Le médiateur international pour la Syrie Lakhdar Brahimi a accusé jeudi le régime de Damas d'employer des "manoeuvres dilatoires" pour retarder les négociations de paix avec l'opposition syrienne, ont indiqué des diplomates. M. Brahimi rendait compte de sa mission devant le Conseil de sécurité de l'ONU.

Selon le médiateur, toujours cité par des diplomates, le gouvernement syrien "a affirmé vouloir discuter de tous les problèmes (pendant les négociations) mais a donné la nette impression d'employer des manoeuvres dilatoires et de ne pas vouloir discuter de la mise en place d'un organe gouvernemental de transition".

M. Brahimi a en revanche souligné que l'opposition de son côté avait accepté les bases des négociations de Genève, notamment la création de ce gouvernement de transition en Syrie.

Réélection d'Assad mal vue

Il a également souligné qu'une réélection de Bachar al-Assad à l'occasion du prochain scrutin présidentiel en Syrie, prévu en mai ou juin, compliquerait la recherche d'une solution pacifique au conflit.

Le médiateur a dit "douter que la réélection du président Assad pour un nouveau mandat de sept ans puisse mettre fin aux souffrances du peuple syrien", a relayé un diplomate.

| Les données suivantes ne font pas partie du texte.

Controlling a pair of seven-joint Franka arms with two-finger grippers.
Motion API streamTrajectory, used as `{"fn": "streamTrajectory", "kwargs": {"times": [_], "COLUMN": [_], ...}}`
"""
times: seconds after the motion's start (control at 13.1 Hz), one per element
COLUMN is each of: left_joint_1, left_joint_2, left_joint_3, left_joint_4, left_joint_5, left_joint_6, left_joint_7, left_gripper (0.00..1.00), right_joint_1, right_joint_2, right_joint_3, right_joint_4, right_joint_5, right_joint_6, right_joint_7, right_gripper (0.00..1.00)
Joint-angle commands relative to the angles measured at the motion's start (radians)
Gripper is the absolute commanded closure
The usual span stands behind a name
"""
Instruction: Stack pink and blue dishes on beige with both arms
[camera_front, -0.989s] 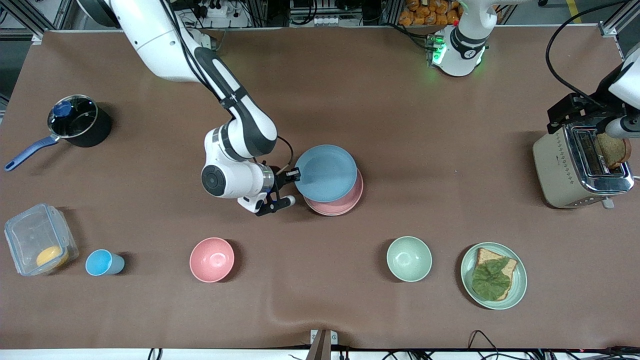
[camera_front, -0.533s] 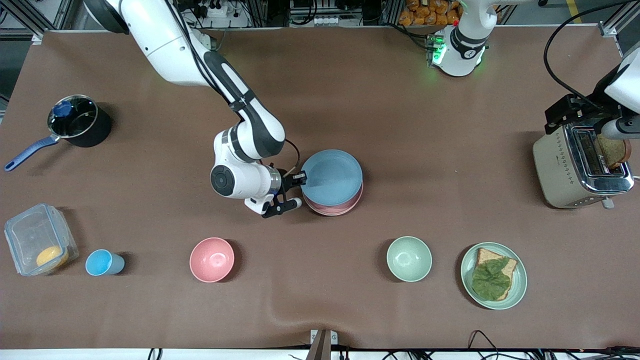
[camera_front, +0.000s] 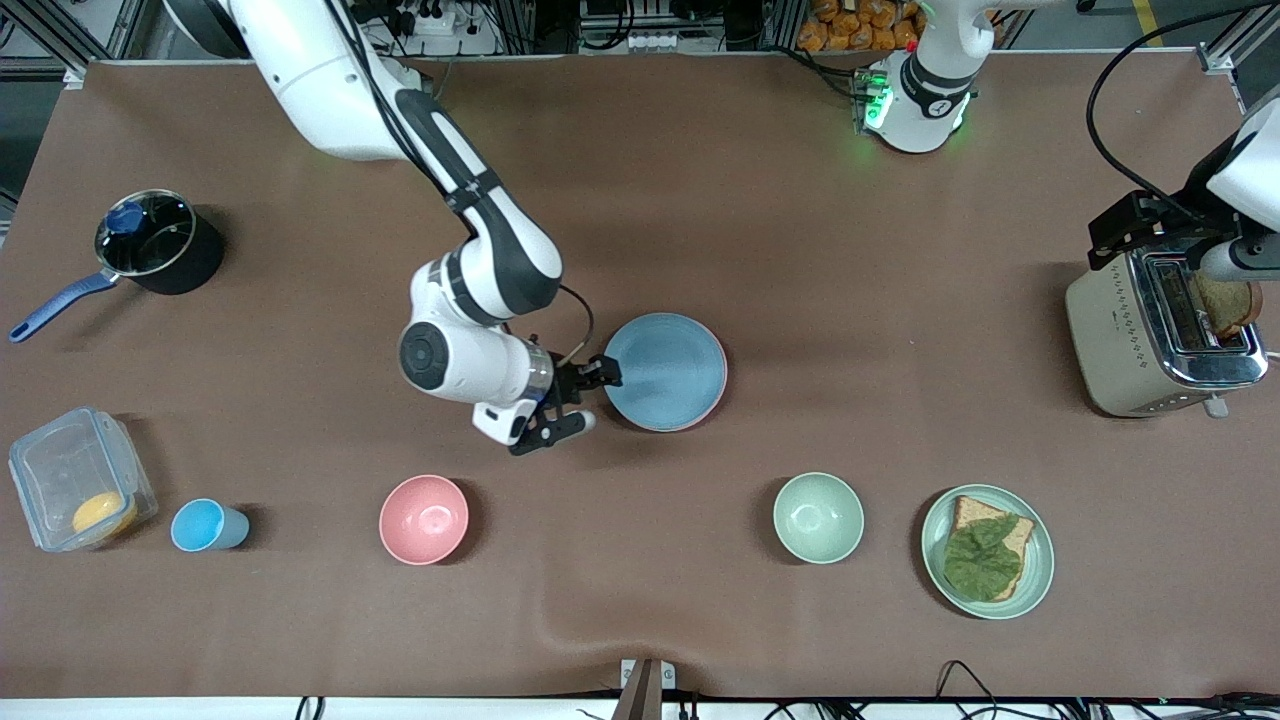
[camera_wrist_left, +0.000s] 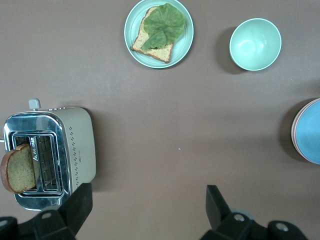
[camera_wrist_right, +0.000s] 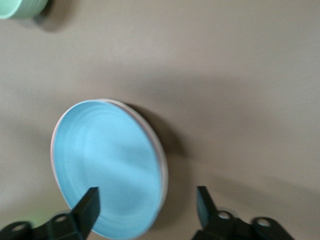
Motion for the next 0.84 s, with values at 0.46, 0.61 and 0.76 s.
{"fn": "streamTrajectory", "kwargs": {"times": [0.46,0.61,0.76], "left_joint_1": [-0.016,-0.022,-0.024], "left_joint_2": [-0.002,-0.002,-0.002], "left_joint_3": [0.016,0.016,0.016], "left_joint_4": [0.007,0.005,0.007], "left_joint_5": [-0.003,-0.003,-0.003], "left_joint_6": [-0.006,-0.006,-0.006], "left_joint_7": [0.013,0.013,0.018], "left_gripper": [0.00,0.00,0.00], "right_joint_1": [-0.061,-0.148,-0.266], "right_joint_2": [-0.306,-0.394,-0.477], "right_joint_3": [-0.259,-0.256,-0.195], "right_joint_4": [0.089,0.081,0.032], "right_joint_5": [-0.326,-0.333,-0.410], "right_joint_6": [-0.476,-0.542,-0.545], "right_joint_7": [0.003,0.005,0.000], "right_gripper": [0.00,0.00,0.00]}}
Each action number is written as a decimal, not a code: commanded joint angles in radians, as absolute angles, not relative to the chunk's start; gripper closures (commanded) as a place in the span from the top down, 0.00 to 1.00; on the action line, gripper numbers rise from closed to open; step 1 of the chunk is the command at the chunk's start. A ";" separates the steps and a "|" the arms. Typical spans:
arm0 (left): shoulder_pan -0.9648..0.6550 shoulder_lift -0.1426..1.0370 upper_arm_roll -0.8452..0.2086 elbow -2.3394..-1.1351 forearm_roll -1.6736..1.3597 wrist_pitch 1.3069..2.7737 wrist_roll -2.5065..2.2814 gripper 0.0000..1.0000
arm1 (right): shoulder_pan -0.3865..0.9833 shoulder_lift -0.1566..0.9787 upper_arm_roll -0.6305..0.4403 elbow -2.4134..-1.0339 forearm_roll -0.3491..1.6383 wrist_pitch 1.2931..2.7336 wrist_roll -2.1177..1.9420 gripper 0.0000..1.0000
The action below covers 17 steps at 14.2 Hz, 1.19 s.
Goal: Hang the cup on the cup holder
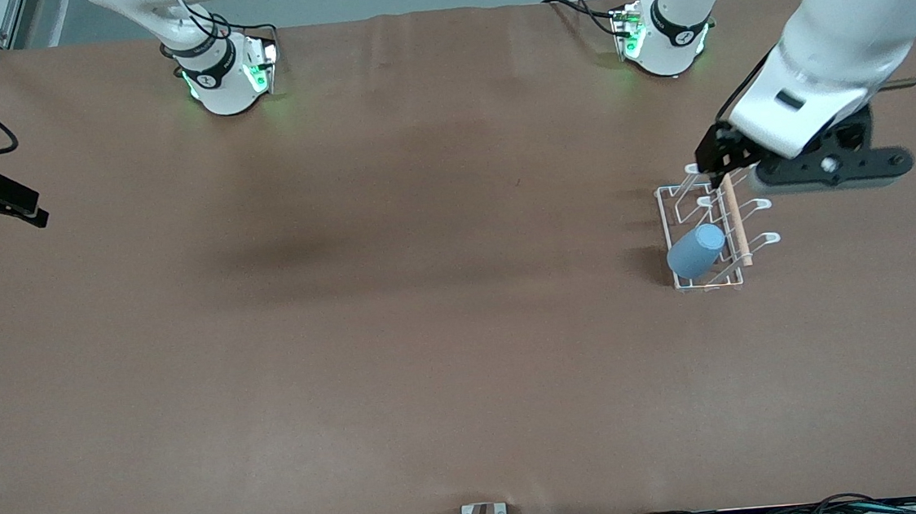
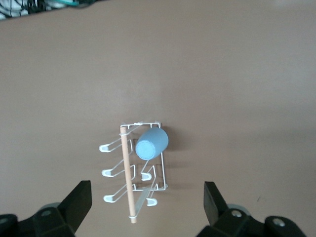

"S'il est réélu pour sept ans", a estimé un diplomate du Conseil, "l'opposition refusera de revenir à la table des négociations".

Pas de date prévue

Une deuxième session de négociations à Genève entre opposition et gouvernement syriens pour trouver une issue politique au conflit s'est terminée le 15 février sur un constat d'échec. M. Brahimi a mis fin aux discussions sans fixer de date pour une reprise.

Il a indiqué aux ambassadeurs des 15 pays membres du Conseil que les deux camps devront être "mieux disposés" si l'on veut que les négociations, actuellement suspendues, reprennent.

Ces négociations sous médiation de l'ONU, dites de "Genève 2", avaient été entamées le 22 janvier sous la pression de la communauté internationale, en particulier des Etats-Unis et de la Russie.

Le CICR exige

Trois ans après le début du conflit, la situation humanitaire de millions de personnes est catastrophique et ne fait qu’empirer en Syrie, a affirmé jeudi le Comité international de la Croix-Rouge (CICR). L'organisation a exigé un meilleur accès aux victimes.